To do: Search the records for the string "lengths", then copy each line where it appears.
□ □ □ □ □ □ □
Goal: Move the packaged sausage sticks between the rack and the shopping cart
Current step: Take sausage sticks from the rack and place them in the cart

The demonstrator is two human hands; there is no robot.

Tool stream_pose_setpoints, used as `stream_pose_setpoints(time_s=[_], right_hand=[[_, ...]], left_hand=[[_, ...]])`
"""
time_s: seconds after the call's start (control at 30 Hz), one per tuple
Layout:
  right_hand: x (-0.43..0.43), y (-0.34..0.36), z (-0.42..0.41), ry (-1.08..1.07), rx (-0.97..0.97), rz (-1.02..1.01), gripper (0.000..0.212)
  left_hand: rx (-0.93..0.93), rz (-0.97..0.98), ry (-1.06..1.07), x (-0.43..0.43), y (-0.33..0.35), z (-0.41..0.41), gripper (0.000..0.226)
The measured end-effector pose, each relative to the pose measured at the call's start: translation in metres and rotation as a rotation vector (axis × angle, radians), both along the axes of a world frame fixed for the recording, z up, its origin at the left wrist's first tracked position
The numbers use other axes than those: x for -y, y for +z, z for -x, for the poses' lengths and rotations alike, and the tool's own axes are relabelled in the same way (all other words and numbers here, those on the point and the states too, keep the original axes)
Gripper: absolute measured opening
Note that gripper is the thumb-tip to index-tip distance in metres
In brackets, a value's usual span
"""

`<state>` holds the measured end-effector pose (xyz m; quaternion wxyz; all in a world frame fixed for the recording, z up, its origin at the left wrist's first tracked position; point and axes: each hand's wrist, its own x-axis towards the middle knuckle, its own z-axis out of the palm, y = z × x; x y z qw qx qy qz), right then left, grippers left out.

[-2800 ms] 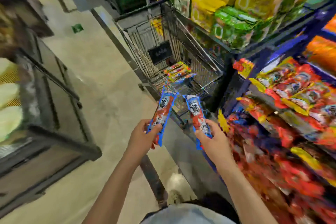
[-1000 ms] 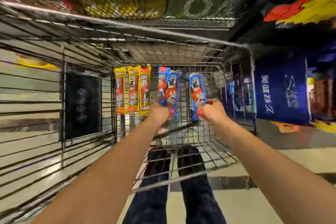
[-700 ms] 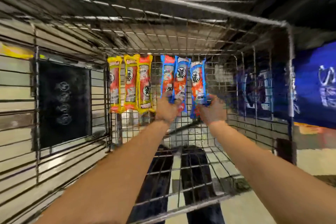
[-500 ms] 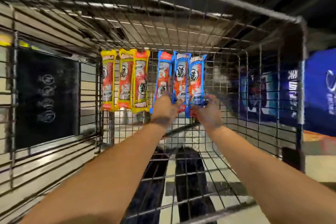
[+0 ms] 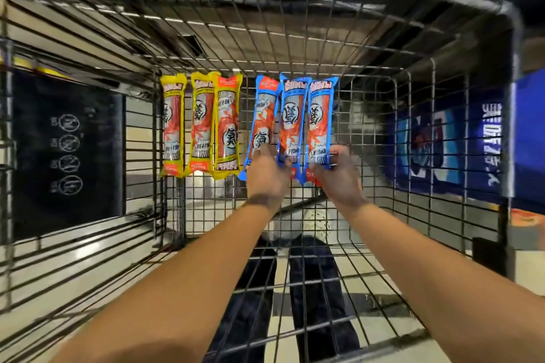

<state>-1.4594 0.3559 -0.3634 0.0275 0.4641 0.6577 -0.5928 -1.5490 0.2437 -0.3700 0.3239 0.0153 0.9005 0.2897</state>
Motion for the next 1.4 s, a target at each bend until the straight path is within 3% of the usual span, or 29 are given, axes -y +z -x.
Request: stream_pose_setpoints(time_s=[0.1, 0.23, 0.37, 0.57, 0.73, 0.83, 0.93, 1.03, 1.23, 1.4], right_hand=[[-0.002, 0.006, 0.002, 0.11, 0.11, -0.086, 0.028], [-0.006, 0.035, 0.002, 0.249, 0.234, -0.216, 0.01], [-0.009, 0.093, -0.007, 0.23, 0.252, -0.127, 0.03], [-0.009, 0.217, -0.045, 0.352, 0.354, -0.193, 0.04], [0.005, 0.295, -0.106, 0.427, 0.477, -0.184, 0.042], [0.017, 0.329, -0.148, 0.335, 0.485, -0.156, 0.054], [0.033, 0.348, -0.191, 0.188, 0.491, -0.151, 0.043], [0.053, 0.356, -0.244, 0.019, 0.501, -0.057, 0.052], [0.084, 0.361, -0.358, -0.309, 0.475, 0.048, 0.024], [0.103, 0.369, -0.46, -0.461, 0.464, 0.094, 0.018]], left_hand=[[0.048, -0.1, 0.068, 0.0, 0.003, -0.002, 0.024], [0.136, -0.105, 0.039, 0.007, 0.028, -0.001, 0.022], [0.354, -0.141, 0.073, 0.007, 0.079, 0.006, 0.015], [0.371, -0.109, -0.302, 0.021, 0.197, 0.007, 0.016], [0.258, -0.01, -0.617, 0.05, 0.285, -0.012, 0.037], [0.292, 0.03, -0.674, 0.074, 0.306, -0.02, 0.034], [0.293, 0.034, -0.666, 0.088, 0.31, -0.028, 0.032], [0.34, 0.051, -0.76, 0.087, 0.321, -0.05, 0.039], [0.421, 0.253, -0.988, 0.049, 0.329, -0.133, 0.026], [0.406, 0.334, -1.181, -0.019, 0.351, -0.25, 0.035]])
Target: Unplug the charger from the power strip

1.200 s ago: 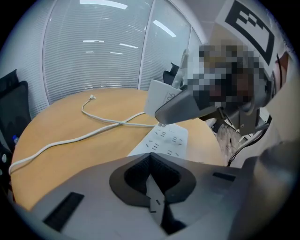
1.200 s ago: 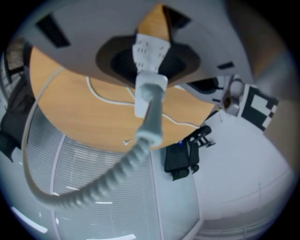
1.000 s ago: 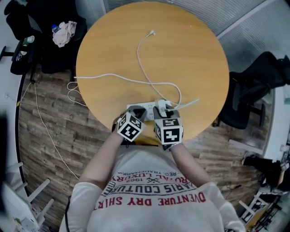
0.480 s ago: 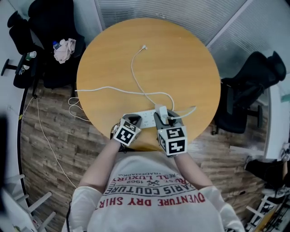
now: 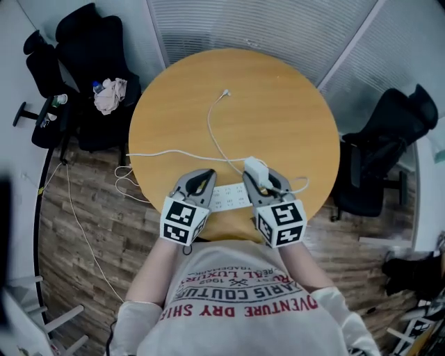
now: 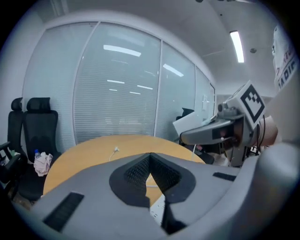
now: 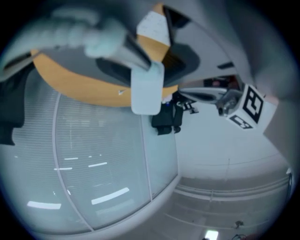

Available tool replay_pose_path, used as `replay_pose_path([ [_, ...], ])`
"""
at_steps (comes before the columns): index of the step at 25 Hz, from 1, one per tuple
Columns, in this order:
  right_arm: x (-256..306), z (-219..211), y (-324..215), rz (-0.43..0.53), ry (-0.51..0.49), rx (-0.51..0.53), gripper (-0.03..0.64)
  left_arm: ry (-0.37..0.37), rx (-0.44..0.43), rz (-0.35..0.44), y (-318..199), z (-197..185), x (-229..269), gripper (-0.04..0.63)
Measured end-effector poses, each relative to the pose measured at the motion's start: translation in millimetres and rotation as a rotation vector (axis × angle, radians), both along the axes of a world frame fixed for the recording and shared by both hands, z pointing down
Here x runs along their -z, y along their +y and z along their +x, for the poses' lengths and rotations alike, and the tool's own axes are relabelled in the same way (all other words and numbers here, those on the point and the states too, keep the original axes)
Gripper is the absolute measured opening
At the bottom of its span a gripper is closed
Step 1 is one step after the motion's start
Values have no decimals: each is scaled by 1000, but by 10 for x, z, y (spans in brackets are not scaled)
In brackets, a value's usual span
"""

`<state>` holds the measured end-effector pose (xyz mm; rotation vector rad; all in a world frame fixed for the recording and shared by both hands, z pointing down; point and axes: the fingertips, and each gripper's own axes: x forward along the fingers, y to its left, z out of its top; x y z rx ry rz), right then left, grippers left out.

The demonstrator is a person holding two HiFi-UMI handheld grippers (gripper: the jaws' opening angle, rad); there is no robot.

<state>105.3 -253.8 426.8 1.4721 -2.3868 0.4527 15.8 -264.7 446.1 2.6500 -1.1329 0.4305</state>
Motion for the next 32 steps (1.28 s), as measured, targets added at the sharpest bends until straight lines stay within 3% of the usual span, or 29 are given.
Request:
replay_pose_path([
  [7, 352, -13, -76, 94, -40, 19, 155, 148, 40, 222, 36, -123, 883, 34],
  [11, 543, -39, -64, 157, -65, 25, 153, 214, 28, 294, 123, -127, 1091, 34],
  [21, 623, -118, -49, 208, -62, 70, 153, 184, 61, 256, 51, -168, 1023, 34],
  [32, 343, -31, -85, 90, -116, 12, 153, 147, 92, 182, -27, -209, 801, 34],
])
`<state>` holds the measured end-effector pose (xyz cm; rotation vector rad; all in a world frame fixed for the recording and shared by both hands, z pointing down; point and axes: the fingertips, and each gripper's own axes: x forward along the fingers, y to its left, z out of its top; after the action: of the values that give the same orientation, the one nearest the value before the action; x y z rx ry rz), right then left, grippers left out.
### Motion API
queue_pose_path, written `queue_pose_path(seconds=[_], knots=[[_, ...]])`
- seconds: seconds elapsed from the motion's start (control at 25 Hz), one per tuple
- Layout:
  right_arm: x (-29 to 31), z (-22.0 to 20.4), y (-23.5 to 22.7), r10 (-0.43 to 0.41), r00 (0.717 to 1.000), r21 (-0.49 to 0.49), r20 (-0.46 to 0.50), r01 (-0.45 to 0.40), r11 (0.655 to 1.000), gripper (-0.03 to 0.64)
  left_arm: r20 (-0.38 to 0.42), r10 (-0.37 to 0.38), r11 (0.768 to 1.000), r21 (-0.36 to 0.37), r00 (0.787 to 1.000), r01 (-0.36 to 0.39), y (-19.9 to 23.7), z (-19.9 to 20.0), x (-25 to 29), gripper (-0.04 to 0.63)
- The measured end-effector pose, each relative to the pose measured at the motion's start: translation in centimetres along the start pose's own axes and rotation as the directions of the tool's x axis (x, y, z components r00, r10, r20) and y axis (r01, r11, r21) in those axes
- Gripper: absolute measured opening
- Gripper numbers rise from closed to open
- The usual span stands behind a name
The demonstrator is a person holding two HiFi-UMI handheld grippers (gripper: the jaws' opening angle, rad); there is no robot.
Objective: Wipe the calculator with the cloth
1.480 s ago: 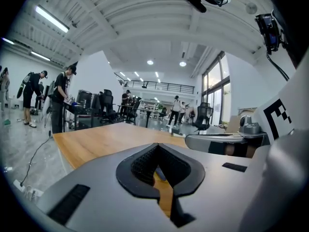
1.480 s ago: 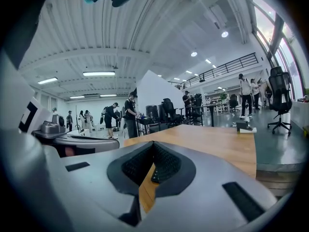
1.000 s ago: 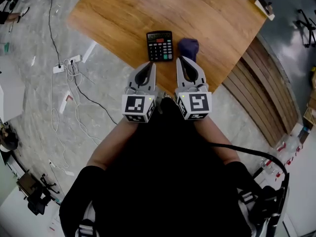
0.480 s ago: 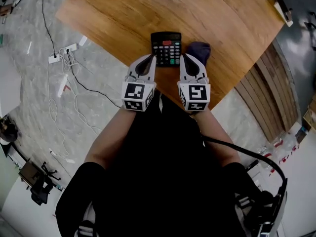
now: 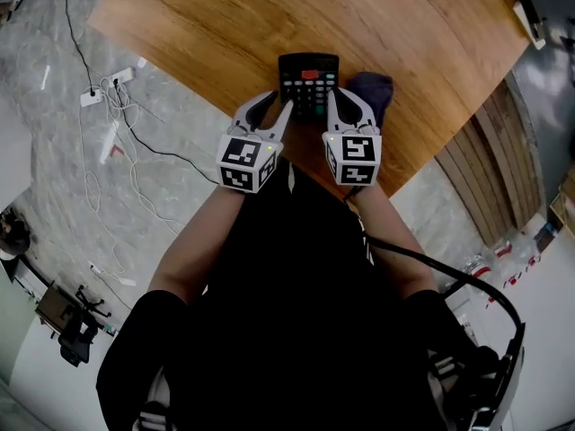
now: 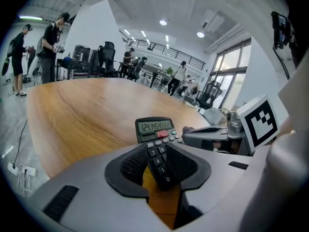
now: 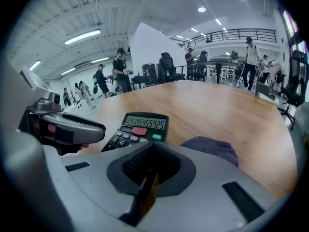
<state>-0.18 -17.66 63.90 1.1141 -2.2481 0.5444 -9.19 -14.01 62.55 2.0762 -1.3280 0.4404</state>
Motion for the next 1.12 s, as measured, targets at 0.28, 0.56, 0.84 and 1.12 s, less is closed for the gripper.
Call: queue_pose_path(seconds=[0.28,0.56,0.84,1.12], knots=[[0.5,-0.4,-0.1,-0.025,0.999,-0.004,-0.037,0.025,1.0,0.014,-0.027,-0.058,0.997,-0.053,0.998,0.056,0.4,-0.3,0.5,0.163],[0.5,-0.8,-1.0,-0.042,0.998,0.052,-0.039,0.044,0.998,0.014,0.011,-0.117,0.982,-0.146,0.993,0.117,0.9,0.4,0.8,0.17],[0.5,-0.7,-1.2,-0.05,0.998,0.052,-0.032,0.051,0.997,0.014,-0.072,-0.195,0.954,-0.243,0.978,0.173,0.5,-0.9,2.1,0.17],[0.4,-0.5,-1.3,-0.043,0.999,0.078,-0.024,0.045,0.996,0.014,-0.132,-0.247,0.941,-0.268,0.96,0.205,-0.1,-0.9,3.1,0.172]])
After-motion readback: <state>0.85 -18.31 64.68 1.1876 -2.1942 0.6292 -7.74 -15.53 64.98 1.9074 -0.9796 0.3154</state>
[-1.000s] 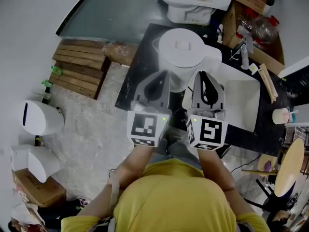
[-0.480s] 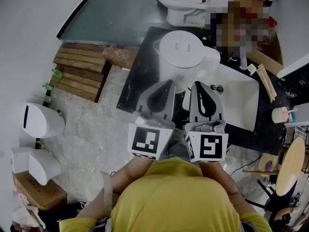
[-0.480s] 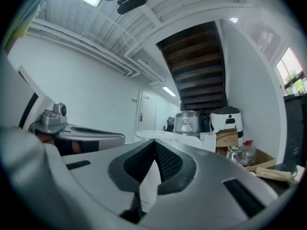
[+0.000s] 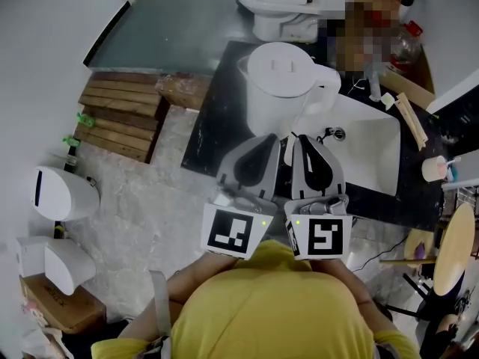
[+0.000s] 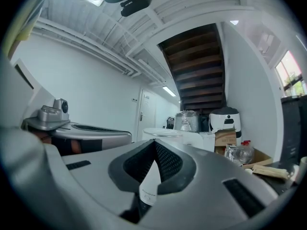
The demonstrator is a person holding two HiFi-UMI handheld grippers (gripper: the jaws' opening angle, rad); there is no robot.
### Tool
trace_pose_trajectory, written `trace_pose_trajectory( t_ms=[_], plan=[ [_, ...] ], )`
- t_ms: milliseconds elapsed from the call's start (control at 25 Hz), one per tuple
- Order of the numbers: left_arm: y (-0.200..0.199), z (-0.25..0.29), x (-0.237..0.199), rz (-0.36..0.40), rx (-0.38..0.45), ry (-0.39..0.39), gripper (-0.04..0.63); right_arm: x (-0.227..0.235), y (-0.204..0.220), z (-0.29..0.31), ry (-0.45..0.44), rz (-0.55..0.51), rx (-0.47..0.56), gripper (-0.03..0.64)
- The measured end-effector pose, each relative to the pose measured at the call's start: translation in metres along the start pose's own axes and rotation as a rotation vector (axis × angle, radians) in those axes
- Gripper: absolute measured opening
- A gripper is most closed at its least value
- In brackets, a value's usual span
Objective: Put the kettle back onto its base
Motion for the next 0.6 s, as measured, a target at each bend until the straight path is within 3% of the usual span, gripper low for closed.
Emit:
trace_pose_trajectory(
  t_ms=[600],
  plan=[
    [0.0081,-0.0095,-0.0026,-0.003,-0.003,0.046,0.003,-0.0035,-0.0007,-0.0095,0.067,0.001,-0.004,0.015]
  ],
)
Point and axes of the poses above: the fingertips, and each gripper's own axes: z forward along the fingers, x to its right, y out of its underside, the point moved 2 cm from there along -z, backward along the fingers, and after that the axes turned 13 degrees about -z, right-handed, at the moved point
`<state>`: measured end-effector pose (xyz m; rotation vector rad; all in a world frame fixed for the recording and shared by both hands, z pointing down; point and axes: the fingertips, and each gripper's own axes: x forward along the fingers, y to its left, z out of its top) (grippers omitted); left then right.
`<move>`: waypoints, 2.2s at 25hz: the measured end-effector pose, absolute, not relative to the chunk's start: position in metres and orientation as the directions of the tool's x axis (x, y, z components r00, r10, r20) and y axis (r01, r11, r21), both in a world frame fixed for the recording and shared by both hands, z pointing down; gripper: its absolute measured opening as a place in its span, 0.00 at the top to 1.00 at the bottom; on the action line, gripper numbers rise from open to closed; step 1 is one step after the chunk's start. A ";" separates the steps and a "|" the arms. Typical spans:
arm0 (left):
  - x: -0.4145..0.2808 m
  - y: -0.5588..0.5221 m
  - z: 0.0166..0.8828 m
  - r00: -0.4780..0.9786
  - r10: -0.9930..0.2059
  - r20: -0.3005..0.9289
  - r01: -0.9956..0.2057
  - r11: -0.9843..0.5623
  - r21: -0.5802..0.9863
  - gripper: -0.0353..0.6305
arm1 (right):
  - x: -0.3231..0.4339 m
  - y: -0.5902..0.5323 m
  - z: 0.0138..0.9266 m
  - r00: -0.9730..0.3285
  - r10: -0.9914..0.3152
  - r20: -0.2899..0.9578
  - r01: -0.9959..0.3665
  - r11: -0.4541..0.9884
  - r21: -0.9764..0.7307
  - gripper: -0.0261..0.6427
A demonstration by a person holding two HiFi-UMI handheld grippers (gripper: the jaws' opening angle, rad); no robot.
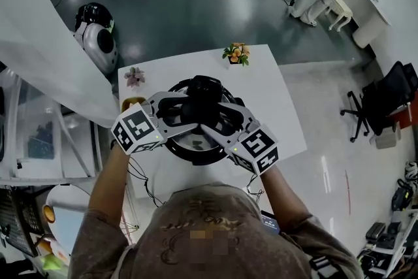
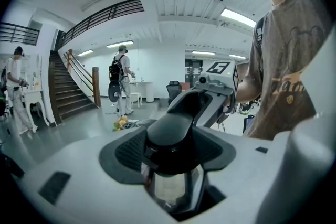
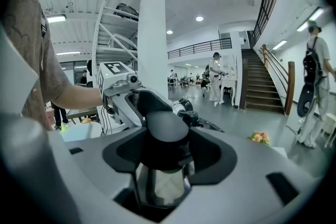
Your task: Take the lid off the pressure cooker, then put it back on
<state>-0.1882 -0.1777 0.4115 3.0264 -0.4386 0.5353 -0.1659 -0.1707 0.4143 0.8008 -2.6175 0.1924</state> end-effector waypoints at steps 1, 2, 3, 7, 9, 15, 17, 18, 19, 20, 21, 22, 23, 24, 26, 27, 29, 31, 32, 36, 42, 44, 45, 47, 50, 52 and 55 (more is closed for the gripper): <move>-0.188 -0.178 0.411 0.898 -0.277 0.341 -0.290 -0.957 -0.013 0.53 | -0.166 -0.171 0.414 -0.764 -0.501 0.407 -0.554 0.832 -0.014 0.58; -0.189 -0.178 0.411 0.896 -0.286 0.340 -0.299 -0.954 -0.014 0.53 | -0.166 -0.171 0.414 -0.769 -0.494 0.406 -0.545 0.838 -0.014 0.58; -0.189 -0.178 0.411 0.894 -0.295 0.339 -0.308 -0.951 -0.016 0.53 | -0.166 -0.172 0.414 -0.775 -0.486 0.404 -0.537 0.844 -0.014 0.58; -0.189 -0.178 0.411 0.881 -0.331 0.339 -0.345 -0.938 -0.017 0.53 | -0.166 -0.173 0.414 -0.797 -0.454 0.399 -0.501 0.865 -0.014 0.58; -0.189 -0.177 0.411 0.873 -0.350 0.338 -0.367 -0.930 -0.016 0.53 | -0.166 -0.172 0.414 -0.806 -0.438 0.398 -0.482 0.876 -0.013 0.58; -0.188 -0.175 0.411 0.839 -0.426 0.338 -0.447 -0.894 -0.018 0.53 | -0.163 -0.173 0.415 -0.840 -0.365 0.402 -0.405 0.914 -0.016 0.58; -0.187 -0.174 0.411 0.826 -0.450 0.340 -0.474 -0.881 -0.015 0.53 | -0.163 -0.173 0.414 -0.852 -0.339 0.399 -0.377 0.926 -0.017 0.58; -0.187 -0.174 0.411 0.818 -0.462 0.341 -0.488 -0.873 -0.013 0.53 | -0.163 -0.173 0.414 -0.857 -0.326 0.398 -0.362 0.932 -0.016 0.58; -0.187 -0.174 0.411 0.811 -0.475 0.342 -0.502 -0.865 -0.012 0.53 | -0.163 -0.173 0.414 -0.863 -0.313 0.397 -0.348 0.938 -0.016 0.58; -0.187 -0.174 0.410 0.803 -0.488 0.342 -0.516 -0.857 -0.012 0.53 | -0.163 -0.174 0.414 -0.868 -0.300 0.396 -0.333 0.943 -0.015 0.58; -0.188 -0.174 0.410 0.794 -0.502 0.343 -0.530 -0.848 -0.012 0.53 | -0.163 -0.174 0.414 -0.873 -0.286 0.395 -0.317 0.948 -0.014 0.58; -0.188 -0.174 0.410 0.786 -0.515 0.343 -0.544 -0.839 -0.012 0.53 | -0.164 -0.174 0.413 -0.878 -0.272 0.395 -0.302 0.953 -0.013 0.59; -0.187 -0.174 0.409 0.777 -0.528 0.343 -0.559 -0.829 -0.012 0.53 | -0.163 -0.174 0.413 -0.882 -0.258 0.394 -0.286 0.958 -0.013 0.59; -0.187 -0.173 0.409 0.768 -0.542 0.342 -0.573 -0.819 -0.010 0.53 | -0.163 -0.174 0.413 -0.886 -0.243 0.394 -0.270 0.963 -0.013 0.58; -0.186 -0.172 0.410 0.747 -0.569 0.343 -0.604 -0.797 -0.007 0.53 | -0.162 -0.174 0.413 -0.894 -0.212 0.394 -0.236 0.972 -0.014 0.59; -0.186 -0.172 0.410 0.736 -0.583 0.345 -0.619 -0.785 -0.006 0.53 | -0.162 -0.174 0.413 -0.898 -0.196 0.393 -0.218 0.976 -0.014 0.59; -0.187 -0.171 0.410 0.712 -0.610 0.347 -0.650 -0.760 -0.002 0.53 | -0.163 -0.175 0.413 -0.906 -0.161 0.392 -0.181 0.983 -0.014 0.58; -0.187 -0.171 0.410 0.689 -0.635 0.349 -0.678 -0.735 0.001 0.53 | -0.163 -0.176 0.414 -0.911 -0.127 0.392 -0.143 0.990 -0.012 0.58; -0.187 -0.171 0.410 0.678 -0.646 0.350 -0.691 -0.723 0.003 0.53 | -0.163 -0.176 0.414 -0.914 -0.111 0.391 -0.125 0.992 -0.011 0.58; -0.186 -0.171 0.411 0.646 -0.677 0.354 -0.726 -0.688 0.008 0.53 | -0.162 -0.177 0.415 -0.919 -0.062 0.389 -0.075 0.997 -0.019 0.59; -0.188 -0.170 0.411 0.623 -0.699 0.352 -0.746 -0.666 -0.002 0.53 | -0.164 -0.177 0.414 -0.923 -0.068 0.380 -0.076 0.997 -0.005 0.58; -0.189 -0.169 0.412 0.608 -0.712 0.350 -0.759 -0.651 -0.006 0.53 | -0.164 -0.176 0.414 -0.924 -0.083 0.373 -0.086 0.996 0.009 0.58; -0.189 -0.168 0.412 0.599 -0.721 0.348 -0.768 -0.641 -0.007 0.53 | -0.164 -0.176 0.414 -0.925 -0.090 0.369 -0.091 0.996 0.016 0.58; -0.189 -0.166 0.411 0.581 -0.739 0.342 -0.786 -0.618 0.000 0.53 | -0.161 -0.175 0.412 -0.928 -0.109 0.356 -0.104 0.994 0.032 0.58; -0.191 -0.161 0.407 0.566 -0.760 0.318 -0.807 -0.589 0.029 0.53 | -0.157 -0.177 0.409 -0.936 -0.143 0.322 -0.138 0.990 0.039 0.59; -0.195 -0.155 0.404 0.556 -0.776 0.299 -0.820 -0.571 0.043 0.53 | -0.155 -0.175 0.407 -0.940 -0.157 0.304 -0.158 0.987 0.023 0.61; -0.198 -0.143 0.399 0.550 -0.789 0.273 -0.828 -0.557 0.059 0.53 | -0.146 -0.169 0.403 -0.940 -0.193 0.282 -0.195 0.981 0.018 0.61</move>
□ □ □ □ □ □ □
Exercise output:
The numbers use other axes than those: x for -y, y for +z, z for -x, for the poses' lengths and rotations alike, and the tool's own axes are relabelled in the same way (all other words and numbers here, those on the point and the states too, keep the original axes)
Here x runs along their -z, y along their +y and z along their +x, for the poses' lengths and rotations alike, and the tool's own axes are relabelled in the same way (all other words and numbers here, those on the point and the states too, keep the original axes)

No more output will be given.